• Required work: Apart from the images, repeat the data below exactly as written.
╭─ Information shown
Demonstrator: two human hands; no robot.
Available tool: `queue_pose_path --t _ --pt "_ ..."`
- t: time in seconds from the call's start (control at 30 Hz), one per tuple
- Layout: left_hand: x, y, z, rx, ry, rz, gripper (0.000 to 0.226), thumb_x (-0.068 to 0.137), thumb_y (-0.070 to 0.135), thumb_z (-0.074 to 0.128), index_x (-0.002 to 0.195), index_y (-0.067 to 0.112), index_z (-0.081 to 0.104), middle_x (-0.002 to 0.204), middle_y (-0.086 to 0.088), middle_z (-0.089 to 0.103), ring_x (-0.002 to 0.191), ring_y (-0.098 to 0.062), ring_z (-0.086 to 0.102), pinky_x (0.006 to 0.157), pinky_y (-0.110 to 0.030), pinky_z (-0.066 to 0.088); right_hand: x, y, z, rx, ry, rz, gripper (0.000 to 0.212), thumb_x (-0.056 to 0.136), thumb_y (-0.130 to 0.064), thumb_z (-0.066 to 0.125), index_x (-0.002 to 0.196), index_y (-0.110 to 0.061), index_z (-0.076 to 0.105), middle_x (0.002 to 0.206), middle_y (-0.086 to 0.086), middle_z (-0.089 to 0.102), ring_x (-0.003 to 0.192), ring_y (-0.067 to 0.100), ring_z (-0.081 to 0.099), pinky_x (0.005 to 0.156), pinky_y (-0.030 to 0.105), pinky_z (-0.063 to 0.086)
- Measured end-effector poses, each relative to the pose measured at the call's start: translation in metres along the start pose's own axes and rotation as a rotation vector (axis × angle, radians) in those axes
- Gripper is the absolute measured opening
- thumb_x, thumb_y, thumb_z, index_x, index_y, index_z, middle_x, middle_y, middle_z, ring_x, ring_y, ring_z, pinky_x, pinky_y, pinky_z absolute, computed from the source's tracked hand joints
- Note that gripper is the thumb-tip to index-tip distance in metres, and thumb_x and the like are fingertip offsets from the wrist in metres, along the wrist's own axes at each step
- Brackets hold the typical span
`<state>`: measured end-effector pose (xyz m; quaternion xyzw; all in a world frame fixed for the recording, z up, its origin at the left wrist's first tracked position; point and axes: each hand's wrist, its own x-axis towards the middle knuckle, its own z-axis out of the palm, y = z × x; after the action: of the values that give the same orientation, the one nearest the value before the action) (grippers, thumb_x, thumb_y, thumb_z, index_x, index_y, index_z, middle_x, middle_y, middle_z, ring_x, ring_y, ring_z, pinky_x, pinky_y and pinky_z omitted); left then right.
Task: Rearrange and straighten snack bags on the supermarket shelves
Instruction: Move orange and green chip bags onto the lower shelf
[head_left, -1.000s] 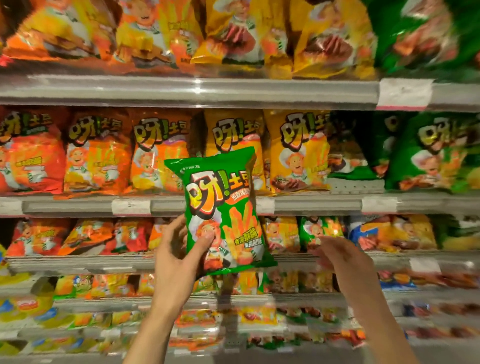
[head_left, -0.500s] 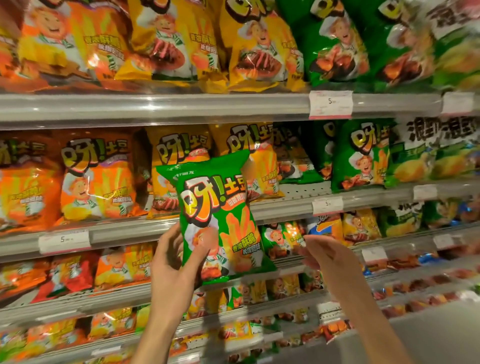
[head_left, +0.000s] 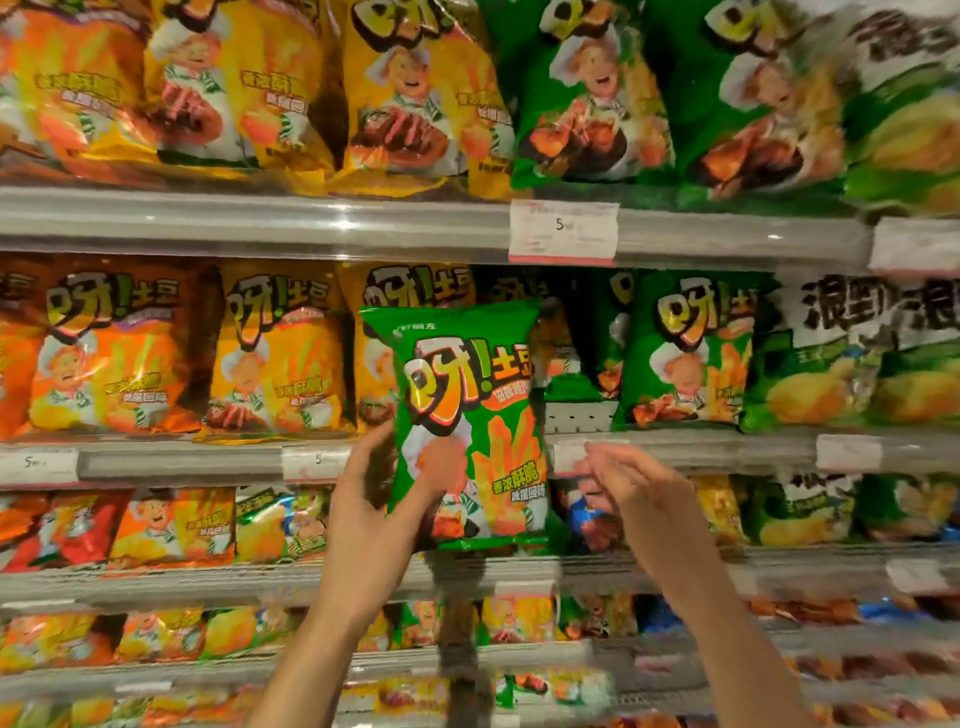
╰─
• Written reply:
Demonstrator: two human hands; no robot.
Available tool: `queue_pose_path --t _ --pt "_ ..."`
- t: time in seconds from the call's start (control at 30 Hz), one per tuple
- Layout: left_hand: x, y, z, rx, ry, rz, gripper (0.000 to 0.226), thumb_x (-0.068 to 0.137), thumb_y (-0.070 to 0.135), thumb_z (-0.074 to 0.128), index_x (-0.002 to 0.195), index_y (-0.067 to 0.112), index_z (-0.081 to 0.104), middle_x (-0.002 to 0.204), middle_y (-0.086 to 0.088), middle_z (-0.089 to 0.103), ring_x (-0.002 to 0.191), ring_y (-0.098 to 0.062), ring_z (-0.086 to 0.102), pinky_x (0.006 to 0.157), pinky_y (-0.110 to 0.030), pinky_z (-0.066 to 0.088); right_hand: x, y, z, rx, ry, rz, gripper (0.000 to 0.212), thumb_x (-0.056 to 0.136), thumb_y (-0.130 to 0.064), thumb_z (-0.066 to 0.125), index_x (-0.002 to 0.196), index_y (-0.110 to 0.061), index_z (-0.076 to 0.105), middle_x (0.002 to 0.206), middle_y (-0.086 to 0.086), middle_z (-0.089 to 0.102), ring_x (-0.003 to 0.192), ring_y (-0.067 to 0.100), ring_z (-0.081 to 0.099), pinky_x (0.005 to 0.156), pinky_y (-0.030 to 0.105), pinky_z (-0.063 to 0.086)
- Measured end-effector poses, each relative to the pose measured at the call's start: translation in metres along the start pose's own axes and rotation as a rotation vector (axis × angle, radians) in those axes
- Gripper is the absolute measured opening
- thumb_x, thumb_y, thumb_z, index_x, index_y, index_z, middle_x, middle_y, middle_z, ring_x, ring_y, ring_z, pinky_x, pinky_y, pinky_z absolute, computed from the source's tracked hand joints
- Note that gripper is the thumb-tip to index-tip distance in metres, and thumb_x and the like are fingertip offsets from the wrist in metres, along the wrist's own axes at each step
- Brackets hold the typical span
`<state>`: measured end-effector pose (xyz m; quaternion xyzw; all in a world frame fixed for the recording, z up, its origin at the left wrist's first tracked position; point and axes: each hand's wrist, its own x-axis towards the middle knuckle, its own z-axis out of the palm, y = z × x; after the action: of the values that give the same orientation, the one nearest the value before the action) (grippers, thumb_x, thumb_y, thumb_z, index_x, index_y, index_z, middle_x, middle_y, middle_z, ring_x, ring_y, ring_z, pinky_x, pinky_y and pinky_z omitted); left then right.
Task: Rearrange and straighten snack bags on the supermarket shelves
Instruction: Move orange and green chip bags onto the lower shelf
[head_left, -1.000s] 
[head_left, -0.500s] 
[head_left, +0.000s] 

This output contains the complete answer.